1 April 2015
How Continuous Deployment Boosts Developer Morale and Productivity
We recently partnered with one our our longest-running clients, Sharethrough, to transition their projects to continuous deployment. This practice means that when you push code to the master branch in your repository the system is automatically deployed to production on a successful build. For the non-developers in the audience, this means software users start enjoying the new feature you built right away.
From a technical standpoint, this is no longer difficult to accomplish. Providers like CodeShip and Heroku make it almost trivial to do. So rather than focusing on technical implementation, I thought it would be more interesting to talk about how this move to continuous delivery has boosted the spirits and productivity of the development team.
We want to build things that matter
Almost every developer I come in contact with really wants to make a difference. We want to build things real people use to do something valuable. This is is the whole point of what we do. But all too often we wait weeks, months, or even years to see people use the systems we pour so much of ourselves into building. In the worst cases, the systems we work hard to build never even make it to production at all. It’s hard to state the level of demoralization this causes. I once heard someone say, “It’s not working too hard that burns out developers, it’s not shipping.”
If you’re a developer, you know this all too well. But before making this transition to continuous delivery, I don’t think I understood as clearly how much shipping constantly boosts a dev team. At Sharethrough, we were by no means anywhere close to the worst of the situations I’m describing. We had a process pretty similar to git flow; we created a branch for each story we worked on. When it was “done,” we’d do a pull request, and the team lead would review then merge into master.
Early in our engagement, this was a good way to build a comfort level between Gaslight and Sharethrough. The downside was significant because sometimes this approach meant weeks between finishing a feature and hearing that it went into production. It also made any issues that came up with a feature difficult to address. The developers had moved onto something else quite some time ago, and context switching is the bane of almost every developer’s existence.
The move from better to best
Over time, we built a good comfort level with the Sharethrough team, and they became much more efficient and responsive at reviewing and merging pull requests. We were reasonably happy, but only because we didn’t know what we were missing. When we had the initial meeting to talk about adopting continuous deployment, we had some concerns. Would our build process be too slow? Did we have adequate acceptance test coverage?

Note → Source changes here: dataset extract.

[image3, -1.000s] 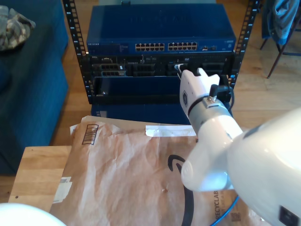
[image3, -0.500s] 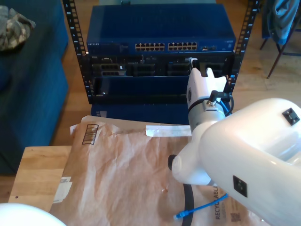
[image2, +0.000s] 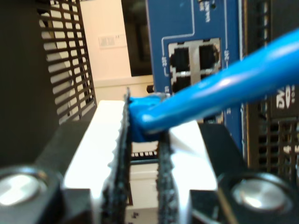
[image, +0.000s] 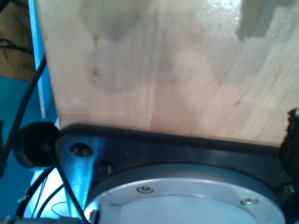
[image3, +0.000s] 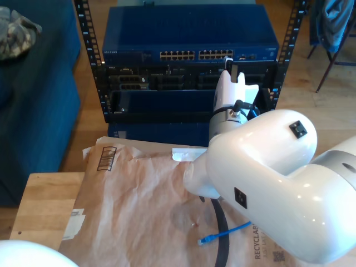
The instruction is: Grab the cable and plug it in
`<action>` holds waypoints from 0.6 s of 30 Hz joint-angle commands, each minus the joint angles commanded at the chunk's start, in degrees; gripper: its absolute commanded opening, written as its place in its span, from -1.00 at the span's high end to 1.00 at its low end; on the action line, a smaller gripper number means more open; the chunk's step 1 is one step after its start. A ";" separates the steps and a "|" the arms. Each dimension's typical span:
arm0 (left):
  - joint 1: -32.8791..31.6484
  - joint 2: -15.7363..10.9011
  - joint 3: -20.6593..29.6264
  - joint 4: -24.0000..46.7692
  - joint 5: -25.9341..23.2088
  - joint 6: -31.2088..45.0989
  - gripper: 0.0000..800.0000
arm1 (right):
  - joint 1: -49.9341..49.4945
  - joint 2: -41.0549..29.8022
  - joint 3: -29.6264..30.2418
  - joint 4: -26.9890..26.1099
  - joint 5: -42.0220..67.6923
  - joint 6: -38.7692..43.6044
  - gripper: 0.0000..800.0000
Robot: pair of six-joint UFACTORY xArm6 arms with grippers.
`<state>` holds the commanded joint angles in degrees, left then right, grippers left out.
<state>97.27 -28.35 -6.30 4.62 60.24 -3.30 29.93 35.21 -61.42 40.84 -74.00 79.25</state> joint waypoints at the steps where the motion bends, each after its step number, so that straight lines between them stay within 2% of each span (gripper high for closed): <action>1: 0.00 0.09 0.00 0.00 0.00 0.00 -1.00 | -0.09 0.53 -0.18 0.00 0.00 0.00 1.00; 18: 0.00 0.00 0.00 0.00 0.00 0.00 -1.00 | -2.73 3.78 -4.40 -0.44 0.44 0.09 1.00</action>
<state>97.27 -28.35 -6.30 4.62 60.24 -3.30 27.21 38.99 -65.81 40.40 -73.56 79.34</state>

Even though Gaslight already does continuous deployment on other projects, it seemed more daunting to adopt it on Sharethrough, because the project involves a large, distributed team spread across several time zones. To their credit, Sharethrough committed to removing any roadblocks that came up and making it work. If we had problems, it would mean something was wrong with our process, not our developers, and we would fix it together.
We are now several weeks into our transition. The first week or two we had a build that automatically deployed to staging. We’ve now taken off the training wheels, and every successful build goes to production. There is something incredibly empowering about the change. You can immediately make things better; there’s nothing in your way.
It’s also a huge amount of trust, and it makes you naturally want to honor it. But even if things do go wrong, you know you can fix it right away. There’s no “Do we wait until next week’s release or do a hot fix?” It’s just git push origin master.
Encouraging the right things
Extreme programming (XP), one of the earliest agile methodologies, talks a lot about always writing production ready code. A lot of the practices, such as test driven development, are meant to enable this practice. It turns out the best way to write production ready code is to always put your code in production. If your test suite isn’t solid, you’re sure to find out! Until then, it’s too easy to write almost production ready code. Like a lot of good development practices, the way to make something easier is to do it all the time.
There’s also a lot of focus in XP on breaking down stories into the smallest thing that’s valuable. This, again, is easier said than done. If your release cycle is a couple weeks, it’s arguably easier to bundle things into larger chunks. But when every commit goes to production, you are highly motivated to break things down into the smallest possible unit of value. It’s now worth the trouble to rethink a feature, so it can be rolled out iteratively. Each tiny piece will go to production and start generating value right away. For larger features that can’t be broken down, we have feature flags to turn things on or off for a subset of users.
But it’s scary
For projects that haven’t adopted continuous deployment, it can definitely seem like a scary thing to do. Our experience so far is that these fears are largely unfounded, and the payback is immense. It really is hard to convey the uptick in excitement and enthusiasm that we’ve seen going through this process. It turns out developers just want to ship features, and customers do, too.